Writing isn’t brain surgery, but it’s rare when someone adept at the latter is also so accomplished at the former. Searching for meaning and purpose in his life, Kalanithi pursued a doctorate in literature and had felt certain that he wouldn’t enter the field of medicine, in which his father and other members of his family excelled. “But I couldn’t let go of the question,” he writes, after realizing that his goals “didn’t quite fit in an English department.” “Where did biology, morality, literature and philosophy intersect?” So he decided to set aside his doctoral dissertation and belatedly prepare for medical school, which “would allow me a chance to find answers that are not in books, to find a different sort of sublime, to forge relationships with the suffering, and to keep following the question of what makes human life meaningful, even in the face of death and decay.” The author’s empathy undoubtedly made him an exceptional doctor, and the precision of his prose—as well as the moral purpose underscoring it—suggests that he could have written a good book on any subject he chose.
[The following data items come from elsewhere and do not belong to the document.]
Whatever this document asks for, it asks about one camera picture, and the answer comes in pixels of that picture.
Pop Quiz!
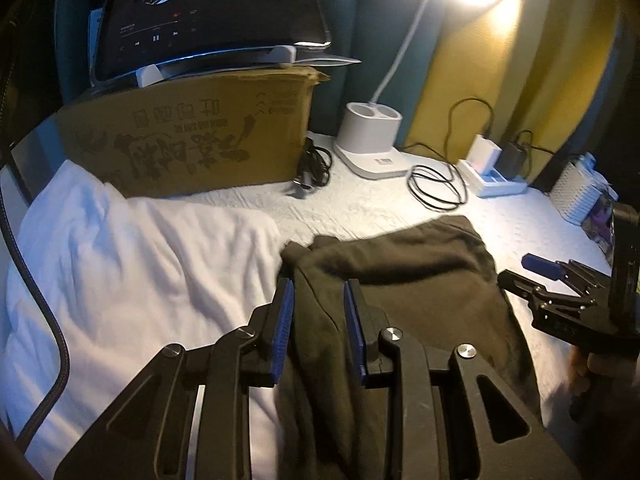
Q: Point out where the black braided cable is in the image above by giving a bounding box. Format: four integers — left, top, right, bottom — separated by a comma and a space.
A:
0, 130, 68, 456

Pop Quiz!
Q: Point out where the white desk lamp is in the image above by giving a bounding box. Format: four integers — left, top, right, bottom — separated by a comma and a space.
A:
334, 0, 521, 179

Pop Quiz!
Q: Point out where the black cable of white charger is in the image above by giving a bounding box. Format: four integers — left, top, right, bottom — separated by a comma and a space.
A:
405, 97, 496, 166

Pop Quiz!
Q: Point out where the white power strip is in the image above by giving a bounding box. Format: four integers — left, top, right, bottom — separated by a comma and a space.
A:
457, 160, 528, 198

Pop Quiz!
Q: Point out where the coiled black cable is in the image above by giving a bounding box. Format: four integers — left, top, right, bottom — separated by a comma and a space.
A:
407, 162, 468, 211

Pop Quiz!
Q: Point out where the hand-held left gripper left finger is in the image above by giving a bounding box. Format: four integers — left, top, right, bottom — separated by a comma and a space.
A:
54, 278, 296, 480

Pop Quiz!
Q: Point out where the bundled black cable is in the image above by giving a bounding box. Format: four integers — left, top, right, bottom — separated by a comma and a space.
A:
290, 132, 333, 193

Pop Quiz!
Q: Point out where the black charger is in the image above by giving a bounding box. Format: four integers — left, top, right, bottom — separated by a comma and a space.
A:
502, 141, 526, 181

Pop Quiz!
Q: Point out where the white ribbed basket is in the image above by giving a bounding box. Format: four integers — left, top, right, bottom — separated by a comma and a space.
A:
550, 162, 608, 223

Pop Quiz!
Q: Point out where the thin silver slab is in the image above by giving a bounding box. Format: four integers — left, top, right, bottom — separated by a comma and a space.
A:
280, 51, 363, 68

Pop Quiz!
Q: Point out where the person's right hand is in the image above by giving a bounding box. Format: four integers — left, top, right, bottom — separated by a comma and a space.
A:
569, 347, 608, 411

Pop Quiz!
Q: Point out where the white bed sheet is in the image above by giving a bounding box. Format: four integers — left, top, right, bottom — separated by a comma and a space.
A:
125, 132, 616, 411

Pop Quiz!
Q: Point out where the dark olive shirt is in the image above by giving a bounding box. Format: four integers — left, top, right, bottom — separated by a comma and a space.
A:
272, 215, 546, 480

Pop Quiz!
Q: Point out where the purple cloth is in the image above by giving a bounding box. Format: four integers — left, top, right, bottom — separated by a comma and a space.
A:
582, 195, 616, 251

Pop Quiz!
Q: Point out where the white charger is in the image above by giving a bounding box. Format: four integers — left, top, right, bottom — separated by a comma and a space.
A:
470, 135, 503, 176

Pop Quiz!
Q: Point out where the printed cardboard box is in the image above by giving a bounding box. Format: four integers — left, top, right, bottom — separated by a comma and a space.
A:
55, 65, 331, 198

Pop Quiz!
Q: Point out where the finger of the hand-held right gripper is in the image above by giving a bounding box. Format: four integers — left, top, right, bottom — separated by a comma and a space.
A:
497, 269, 591, 312
521, 254, 611, 291

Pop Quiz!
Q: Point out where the yellow curtain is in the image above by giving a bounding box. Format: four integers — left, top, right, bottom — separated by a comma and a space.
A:
402, 0, 621, 196

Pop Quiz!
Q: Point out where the dark teal curtain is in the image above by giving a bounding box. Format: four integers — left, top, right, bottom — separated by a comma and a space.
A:
55, 0, 441, 148

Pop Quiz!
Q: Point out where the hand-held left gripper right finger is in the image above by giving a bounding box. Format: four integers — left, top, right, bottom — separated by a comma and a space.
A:
342, 278, 583, 480

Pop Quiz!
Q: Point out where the white folded blanket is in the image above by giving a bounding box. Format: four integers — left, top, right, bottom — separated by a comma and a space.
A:
0, 160, 301, 476
Part of what makes this book so essential is the fact that it was written under a death sentence following the diagnosis that upended his life, just as he was preparing to end his residency and attract offers at the top of his profession. Kalanithi learned he might have 10 years to live or perhaps five. Should he return to neurosurgery (he could and did), or should he write (he also did)? Should he and his wife have a baby? They did, eight months before he died, which was less than two years after the original diagnosis. “The fact of death is unsettling,” he understates. “Yet there is no other way to live.”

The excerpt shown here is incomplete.